[Opening MATERIAL PROVIDED section]

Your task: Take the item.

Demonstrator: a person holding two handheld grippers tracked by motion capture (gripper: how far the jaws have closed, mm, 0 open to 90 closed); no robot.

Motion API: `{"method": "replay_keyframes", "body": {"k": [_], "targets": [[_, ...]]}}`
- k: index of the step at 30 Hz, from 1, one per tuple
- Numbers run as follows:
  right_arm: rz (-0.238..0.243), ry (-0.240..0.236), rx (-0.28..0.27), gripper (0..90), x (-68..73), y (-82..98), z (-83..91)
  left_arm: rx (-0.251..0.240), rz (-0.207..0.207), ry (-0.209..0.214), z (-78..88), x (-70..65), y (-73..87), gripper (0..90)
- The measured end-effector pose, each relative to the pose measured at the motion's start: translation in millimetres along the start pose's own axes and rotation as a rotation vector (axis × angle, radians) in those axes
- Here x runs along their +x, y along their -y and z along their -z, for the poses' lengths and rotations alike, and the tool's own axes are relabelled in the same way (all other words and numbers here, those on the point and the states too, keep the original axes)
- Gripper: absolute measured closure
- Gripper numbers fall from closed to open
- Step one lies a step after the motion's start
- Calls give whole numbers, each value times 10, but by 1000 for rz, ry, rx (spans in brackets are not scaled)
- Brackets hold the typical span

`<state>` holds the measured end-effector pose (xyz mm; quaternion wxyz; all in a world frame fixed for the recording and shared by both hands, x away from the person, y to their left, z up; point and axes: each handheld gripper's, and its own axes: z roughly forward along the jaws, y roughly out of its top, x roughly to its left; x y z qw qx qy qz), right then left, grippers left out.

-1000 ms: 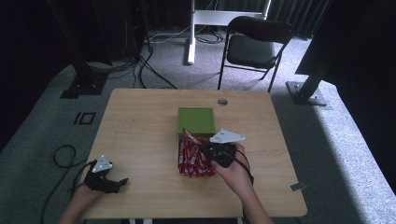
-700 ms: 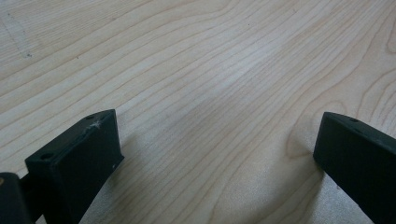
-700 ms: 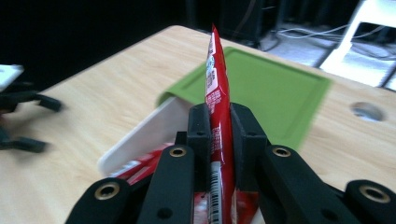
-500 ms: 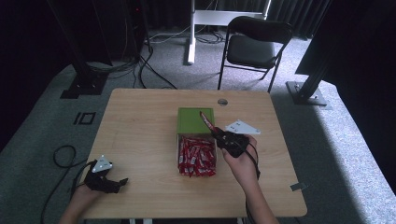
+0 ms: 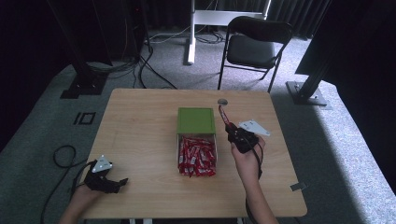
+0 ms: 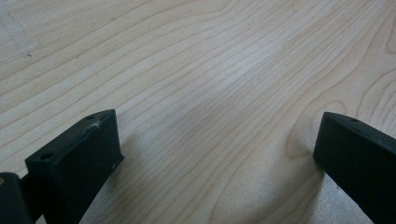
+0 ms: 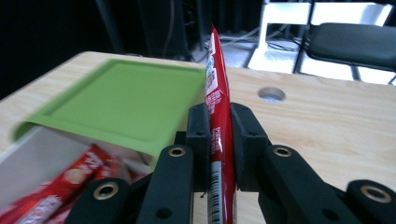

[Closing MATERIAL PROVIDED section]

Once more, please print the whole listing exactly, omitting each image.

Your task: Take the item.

Demonstrator: a person holding two handheld grippers tracked by motion capture (gripper: how far the jaws have closed, mm, 0 open to 90 closed); no robot.

Motion API: `{"method": "replay_keyframes", "body": {"k": [_], "targets": [[_, ...]]}}`
- k: index of the step at 30 Hz, from 1, one per tuple
- Numbers run as follows:
  right_arm: rz (-0.238..0.243), ry (-0.240..0.236), rx (-0.28..0.27), gripper (0..90), x (-68..73), y (-82..98), z (-83..91)
  left_arm: rx (-0.251..0.240), rz (-0.207..0.207), ry (-0.209..0.214), z (-78..88), x (-70..65), y (-73..87), gripper (0..90)
- The measured end-effector pose, each relative to the pose measured at the motion's start: translation in millimetres along the start pose's own axes and rotation as a rotation vector (axis × angle, radians) in those axes
- Here x runs along their +x, y along their -y and z along their -z, for the poses' lengths and rotations alike, and the tool's own axes are relabelled in the same way (all other words and numbers here, those on the point and the states too, keep the original axes)
- Gripper: absolute measured closure
- Gripper numbers fall from closed to open
- Step one lies a step after the motion's start
- Calls give whole numbers, each value times 10, but by 1000 for rz, ry, rx (spans in brackets are not scaled)
- Brackets hold the typical span

`<state>` holds the measured end-effector pose (xyz mm; quaternion wxyz; all in a world frame fixed for the recording and shared by both hands, x away from the person, y to their left, z up; point and axes: each handheld gripper's, and its own axes: z roughly forward along the jaws, y roughly out of its top, x roughly to its left; x y z qw qx qy qz), right then left, grippers left out.

-1000 ms: 
-700 ms: 
-700 ms: 
-500 ms: 
+0 ms: 
+0 ms: 
+0 ms: 

Nothing else belongs in the answer.